**PROBLEM TO SOLVE**
The answer is the exact run of lines in the listing below from the line containing "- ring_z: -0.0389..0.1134" up to and including the line containing "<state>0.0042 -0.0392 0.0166", with pictures removed.

**DATA FOR THIS TASK**
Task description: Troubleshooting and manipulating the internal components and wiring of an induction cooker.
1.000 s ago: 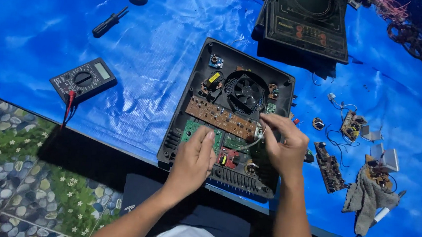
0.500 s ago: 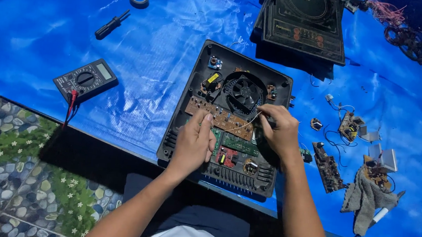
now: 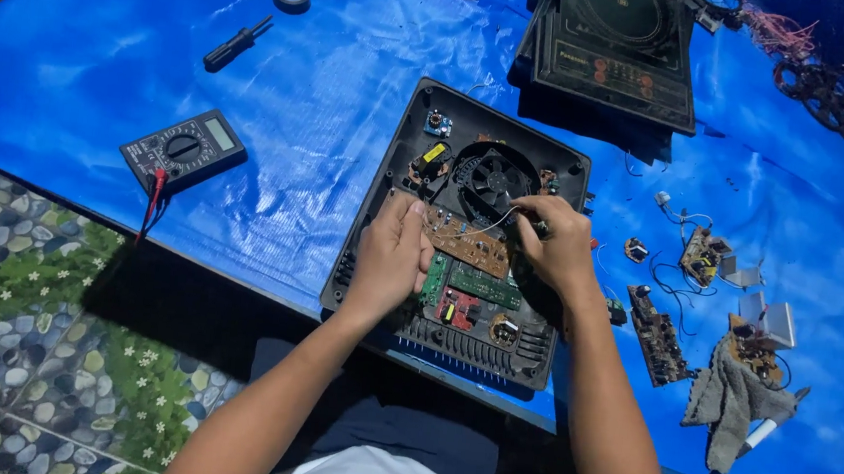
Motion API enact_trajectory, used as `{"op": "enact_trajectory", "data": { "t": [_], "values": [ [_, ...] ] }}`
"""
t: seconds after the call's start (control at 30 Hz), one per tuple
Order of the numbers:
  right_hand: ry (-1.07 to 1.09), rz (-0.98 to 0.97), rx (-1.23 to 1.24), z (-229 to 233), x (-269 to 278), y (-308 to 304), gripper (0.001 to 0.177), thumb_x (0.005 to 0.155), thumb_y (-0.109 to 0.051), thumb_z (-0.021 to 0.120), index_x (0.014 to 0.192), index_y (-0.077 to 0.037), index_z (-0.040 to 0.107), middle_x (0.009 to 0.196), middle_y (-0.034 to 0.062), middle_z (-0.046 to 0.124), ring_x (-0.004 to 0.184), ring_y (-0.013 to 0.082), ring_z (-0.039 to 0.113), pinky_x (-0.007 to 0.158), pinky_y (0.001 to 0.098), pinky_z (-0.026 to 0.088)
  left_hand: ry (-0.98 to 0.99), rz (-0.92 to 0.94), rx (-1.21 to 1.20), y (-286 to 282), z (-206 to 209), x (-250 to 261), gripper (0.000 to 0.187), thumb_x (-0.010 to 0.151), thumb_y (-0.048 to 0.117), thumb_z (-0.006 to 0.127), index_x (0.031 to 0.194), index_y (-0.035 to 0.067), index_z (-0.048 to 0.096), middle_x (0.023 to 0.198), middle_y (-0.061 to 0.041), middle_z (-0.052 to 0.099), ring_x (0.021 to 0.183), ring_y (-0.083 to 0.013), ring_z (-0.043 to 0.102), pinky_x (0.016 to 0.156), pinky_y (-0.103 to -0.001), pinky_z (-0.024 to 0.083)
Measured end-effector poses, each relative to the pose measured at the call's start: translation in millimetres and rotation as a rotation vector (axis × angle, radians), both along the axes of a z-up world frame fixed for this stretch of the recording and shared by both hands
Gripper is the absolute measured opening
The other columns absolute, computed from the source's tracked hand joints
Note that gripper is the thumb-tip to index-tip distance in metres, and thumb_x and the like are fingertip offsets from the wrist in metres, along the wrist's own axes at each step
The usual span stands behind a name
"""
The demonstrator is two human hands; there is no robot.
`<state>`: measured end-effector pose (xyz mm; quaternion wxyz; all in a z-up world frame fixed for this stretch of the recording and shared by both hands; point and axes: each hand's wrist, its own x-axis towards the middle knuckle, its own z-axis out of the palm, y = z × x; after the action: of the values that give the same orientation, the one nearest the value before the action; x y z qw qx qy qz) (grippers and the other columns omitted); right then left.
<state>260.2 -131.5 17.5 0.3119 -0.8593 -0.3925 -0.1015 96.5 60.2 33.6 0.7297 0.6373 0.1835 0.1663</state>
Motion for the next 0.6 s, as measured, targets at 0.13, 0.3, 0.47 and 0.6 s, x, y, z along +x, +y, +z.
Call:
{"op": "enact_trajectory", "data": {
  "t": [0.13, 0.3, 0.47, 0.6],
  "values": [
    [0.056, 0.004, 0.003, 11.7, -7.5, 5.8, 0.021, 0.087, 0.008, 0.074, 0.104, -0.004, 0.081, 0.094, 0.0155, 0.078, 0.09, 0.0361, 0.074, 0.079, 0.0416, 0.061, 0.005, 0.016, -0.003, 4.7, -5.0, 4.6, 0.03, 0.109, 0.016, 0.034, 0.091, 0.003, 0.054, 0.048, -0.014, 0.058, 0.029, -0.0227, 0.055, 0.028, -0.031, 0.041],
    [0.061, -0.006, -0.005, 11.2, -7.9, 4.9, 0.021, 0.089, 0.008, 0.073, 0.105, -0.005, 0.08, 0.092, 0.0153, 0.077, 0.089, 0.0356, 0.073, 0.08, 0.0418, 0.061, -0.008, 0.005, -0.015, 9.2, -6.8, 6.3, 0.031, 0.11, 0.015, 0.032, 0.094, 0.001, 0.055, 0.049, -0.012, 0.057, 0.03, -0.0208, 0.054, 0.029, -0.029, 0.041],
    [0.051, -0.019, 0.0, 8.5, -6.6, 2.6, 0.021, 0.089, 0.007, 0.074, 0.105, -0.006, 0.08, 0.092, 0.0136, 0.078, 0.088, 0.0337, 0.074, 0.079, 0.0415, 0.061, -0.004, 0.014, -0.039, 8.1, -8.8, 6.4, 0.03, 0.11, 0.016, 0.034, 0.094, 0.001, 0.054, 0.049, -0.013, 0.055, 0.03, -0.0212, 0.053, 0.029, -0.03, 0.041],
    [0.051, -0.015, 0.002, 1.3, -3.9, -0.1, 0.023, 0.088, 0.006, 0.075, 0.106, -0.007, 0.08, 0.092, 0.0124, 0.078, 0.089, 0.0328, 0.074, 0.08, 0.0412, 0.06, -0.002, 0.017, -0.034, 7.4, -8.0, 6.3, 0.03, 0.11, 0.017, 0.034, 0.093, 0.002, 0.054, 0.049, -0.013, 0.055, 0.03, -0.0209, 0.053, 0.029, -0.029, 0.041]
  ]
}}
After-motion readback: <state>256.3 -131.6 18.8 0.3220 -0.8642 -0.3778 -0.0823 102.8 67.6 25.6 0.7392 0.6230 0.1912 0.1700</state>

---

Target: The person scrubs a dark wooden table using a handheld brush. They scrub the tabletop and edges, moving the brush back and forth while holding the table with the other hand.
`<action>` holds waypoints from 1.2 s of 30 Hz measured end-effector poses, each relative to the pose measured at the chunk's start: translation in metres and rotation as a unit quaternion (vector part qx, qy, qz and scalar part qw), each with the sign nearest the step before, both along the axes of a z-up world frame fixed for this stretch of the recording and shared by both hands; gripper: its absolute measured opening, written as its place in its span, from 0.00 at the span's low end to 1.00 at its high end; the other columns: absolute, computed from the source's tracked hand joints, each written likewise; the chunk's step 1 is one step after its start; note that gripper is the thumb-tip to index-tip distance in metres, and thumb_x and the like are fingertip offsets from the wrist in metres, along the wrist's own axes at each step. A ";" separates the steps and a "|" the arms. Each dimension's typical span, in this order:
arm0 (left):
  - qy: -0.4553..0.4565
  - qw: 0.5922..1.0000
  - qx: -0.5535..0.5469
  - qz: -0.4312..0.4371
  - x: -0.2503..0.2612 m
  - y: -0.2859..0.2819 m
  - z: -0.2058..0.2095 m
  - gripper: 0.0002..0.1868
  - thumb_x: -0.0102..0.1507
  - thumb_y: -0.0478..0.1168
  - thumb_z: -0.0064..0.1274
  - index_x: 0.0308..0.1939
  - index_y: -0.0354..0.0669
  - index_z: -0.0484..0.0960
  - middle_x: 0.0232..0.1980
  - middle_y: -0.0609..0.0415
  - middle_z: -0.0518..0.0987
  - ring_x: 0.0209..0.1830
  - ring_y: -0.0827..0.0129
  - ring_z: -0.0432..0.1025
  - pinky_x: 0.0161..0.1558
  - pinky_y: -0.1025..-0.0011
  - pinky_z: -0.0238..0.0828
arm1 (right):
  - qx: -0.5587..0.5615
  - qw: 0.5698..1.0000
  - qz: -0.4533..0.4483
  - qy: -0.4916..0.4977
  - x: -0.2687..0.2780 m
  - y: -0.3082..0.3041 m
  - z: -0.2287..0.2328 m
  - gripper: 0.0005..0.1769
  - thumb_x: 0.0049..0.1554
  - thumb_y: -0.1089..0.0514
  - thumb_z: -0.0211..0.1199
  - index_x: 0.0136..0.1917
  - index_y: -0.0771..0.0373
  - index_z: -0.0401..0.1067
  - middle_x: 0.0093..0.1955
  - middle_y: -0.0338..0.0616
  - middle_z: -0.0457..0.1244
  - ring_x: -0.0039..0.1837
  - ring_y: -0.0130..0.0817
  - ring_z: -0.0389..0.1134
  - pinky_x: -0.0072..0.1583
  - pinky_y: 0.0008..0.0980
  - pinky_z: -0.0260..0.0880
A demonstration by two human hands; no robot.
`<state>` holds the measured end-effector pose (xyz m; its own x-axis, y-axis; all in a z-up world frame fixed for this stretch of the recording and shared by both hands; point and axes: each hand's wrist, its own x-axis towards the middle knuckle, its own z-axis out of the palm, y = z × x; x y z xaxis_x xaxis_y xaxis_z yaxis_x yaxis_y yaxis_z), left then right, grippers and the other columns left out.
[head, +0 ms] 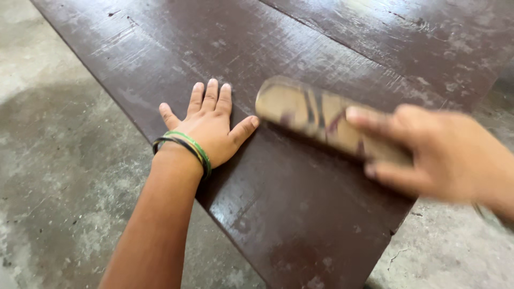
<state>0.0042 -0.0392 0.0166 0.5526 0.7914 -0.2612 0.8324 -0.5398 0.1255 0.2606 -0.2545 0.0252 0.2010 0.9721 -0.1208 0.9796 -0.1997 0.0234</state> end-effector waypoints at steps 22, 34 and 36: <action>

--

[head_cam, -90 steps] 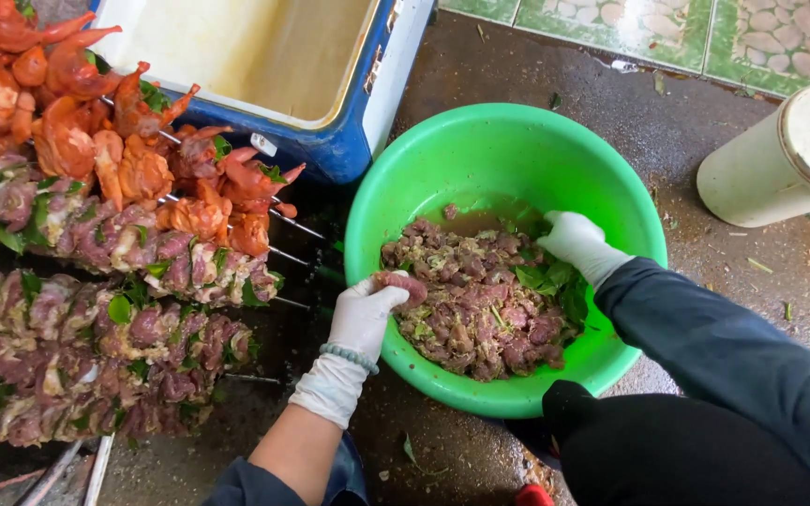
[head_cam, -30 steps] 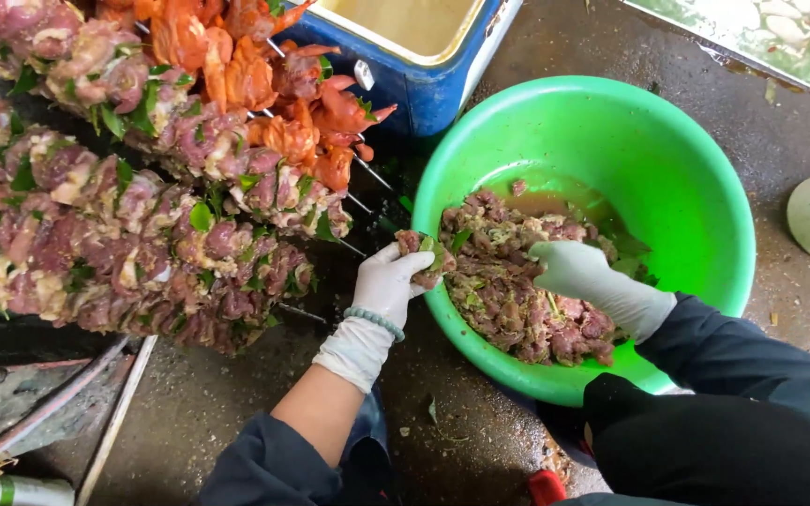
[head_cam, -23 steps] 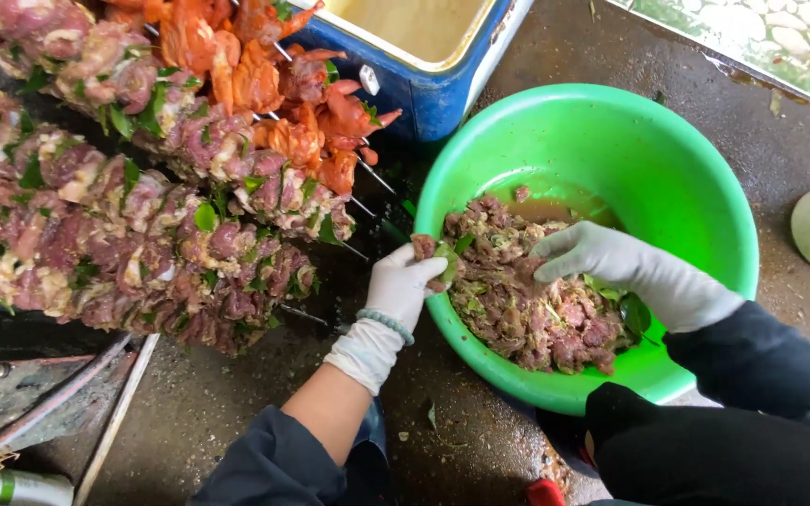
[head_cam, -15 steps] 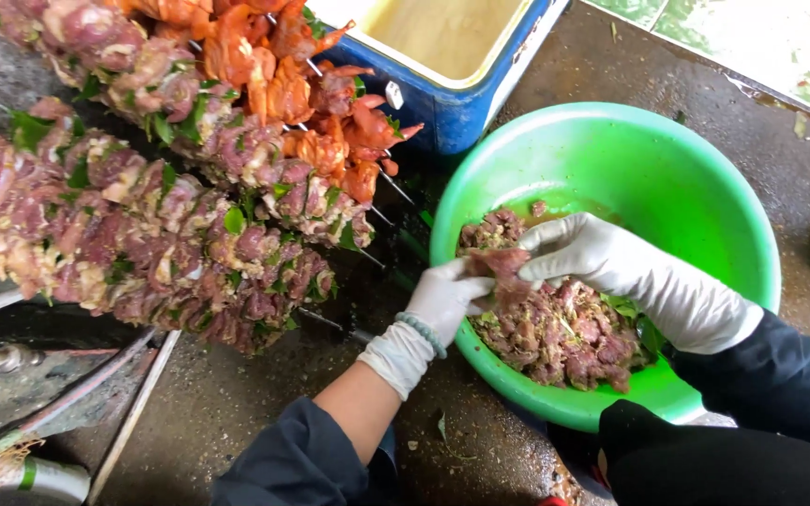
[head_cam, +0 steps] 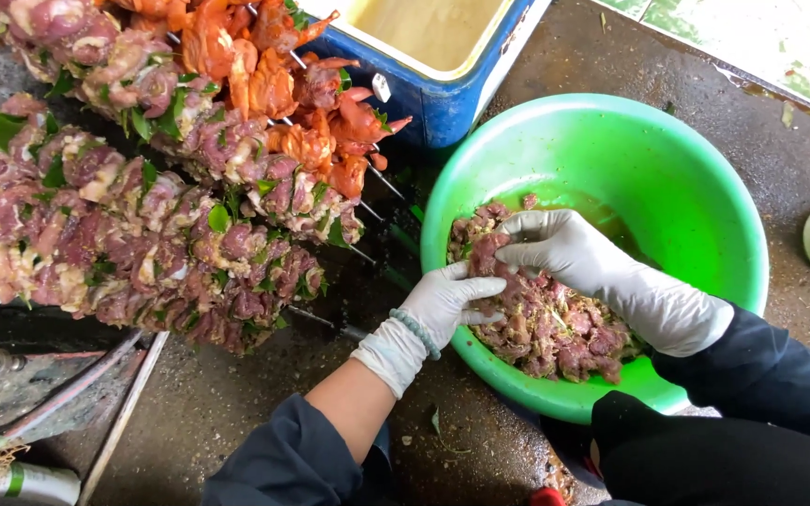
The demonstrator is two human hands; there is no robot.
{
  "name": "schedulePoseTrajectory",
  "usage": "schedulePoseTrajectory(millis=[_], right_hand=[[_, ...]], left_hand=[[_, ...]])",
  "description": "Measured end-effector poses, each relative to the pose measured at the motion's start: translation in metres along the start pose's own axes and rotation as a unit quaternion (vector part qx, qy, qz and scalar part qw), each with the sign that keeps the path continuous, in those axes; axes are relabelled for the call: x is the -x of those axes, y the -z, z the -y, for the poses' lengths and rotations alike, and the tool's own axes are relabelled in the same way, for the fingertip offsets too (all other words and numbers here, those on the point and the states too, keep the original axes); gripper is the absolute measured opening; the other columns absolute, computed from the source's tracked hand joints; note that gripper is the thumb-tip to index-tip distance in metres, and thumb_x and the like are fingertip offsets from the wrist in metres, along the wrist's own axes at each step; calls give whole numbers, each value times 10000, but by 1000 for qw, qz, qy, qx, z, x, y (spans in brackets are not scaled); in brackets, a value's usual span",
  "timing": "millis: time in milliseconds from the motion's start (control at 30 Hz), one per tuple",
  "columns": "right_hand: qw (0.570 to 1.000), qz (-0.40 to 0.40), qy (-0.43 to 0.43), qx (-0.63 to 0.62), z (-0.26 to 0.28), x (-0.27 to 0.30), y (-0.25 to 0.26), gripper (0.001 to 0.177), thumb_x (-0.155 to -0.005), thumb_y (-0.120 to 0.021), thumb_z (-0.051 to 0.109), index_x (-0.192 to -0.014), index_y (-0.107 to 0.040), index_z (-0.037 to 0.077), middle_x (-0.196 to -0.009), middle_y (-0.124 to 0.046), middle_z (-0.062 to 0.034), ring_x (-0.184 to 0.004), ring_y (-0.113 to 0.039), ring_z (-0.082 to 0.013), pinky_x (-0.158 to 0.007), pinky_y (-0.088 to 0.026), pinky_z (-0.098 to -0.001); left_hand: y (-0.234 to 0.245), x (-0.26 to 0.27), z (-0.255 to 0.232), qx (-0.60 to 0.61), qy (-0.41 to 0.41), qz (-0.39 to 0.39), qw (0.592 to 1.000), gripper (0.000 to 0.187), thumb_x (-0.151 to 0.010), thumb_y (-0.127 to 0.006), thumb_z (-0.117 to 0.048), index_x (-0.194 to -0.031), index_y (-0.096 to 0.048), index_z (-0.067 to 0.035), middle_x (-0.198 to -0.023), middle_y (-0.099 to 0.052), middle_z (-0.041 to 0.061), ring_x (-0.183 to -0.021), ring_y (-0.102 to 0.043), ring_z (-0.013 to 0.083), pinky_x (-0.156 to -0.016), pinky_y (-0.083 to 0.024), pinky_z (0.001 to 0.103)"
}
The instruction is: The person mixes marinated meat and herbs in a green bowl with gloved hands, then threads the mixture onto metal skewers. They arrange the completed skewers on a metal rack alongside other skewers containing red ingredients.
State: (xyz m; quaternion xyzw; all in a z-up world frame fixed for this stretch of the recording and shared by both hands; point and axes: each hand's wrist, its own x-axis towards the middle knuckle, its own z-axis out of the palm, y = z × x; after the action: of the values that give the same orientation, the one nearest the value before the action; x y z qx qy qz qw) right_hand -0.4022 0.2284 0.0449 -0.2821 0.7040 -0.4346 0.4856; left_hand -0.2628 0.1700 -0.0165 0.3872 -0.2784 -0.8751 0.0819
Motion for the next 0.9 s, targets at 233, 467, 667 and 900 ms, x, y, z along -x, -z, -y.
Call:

**EXERCISE ANSWER**
  - ring_z: -0.0389..0.1134
  - pinky_x: -0.0072..0.1583
  - pinky_y: 0.0008..0.0980
  - pinky_z: -0.0260..0.0880
A demonstration by two human hands; no robot.
`<state>` holds the measured end-effector pose (xyz m; its own x-axis, y-axis; all in a z-up world frame fixed for this stretch of the recording and shared by both hands; point and axes: each hand's wrist, its own x-axis towards the middle knuckle, its own z-axis out of the palm, y = z × x; x y z xaxis_x xaxis_y xaxis_z yaxis_x yaxis_y yaxis_z), left then right, grippers and the other columns left out.
[head, +0 ms] 
<state>0.0042 -0.0392 0.0166 0.5526 0.7914 -0.2612 0.8324 -0.5398 0.1255 0.2606 -0.2545 0.0252 0.2010 0.9721 -0.1208 0.9796 -0.1997 0.0234</state> end-effector waypoints at steps 22, 34 and 36: <action>

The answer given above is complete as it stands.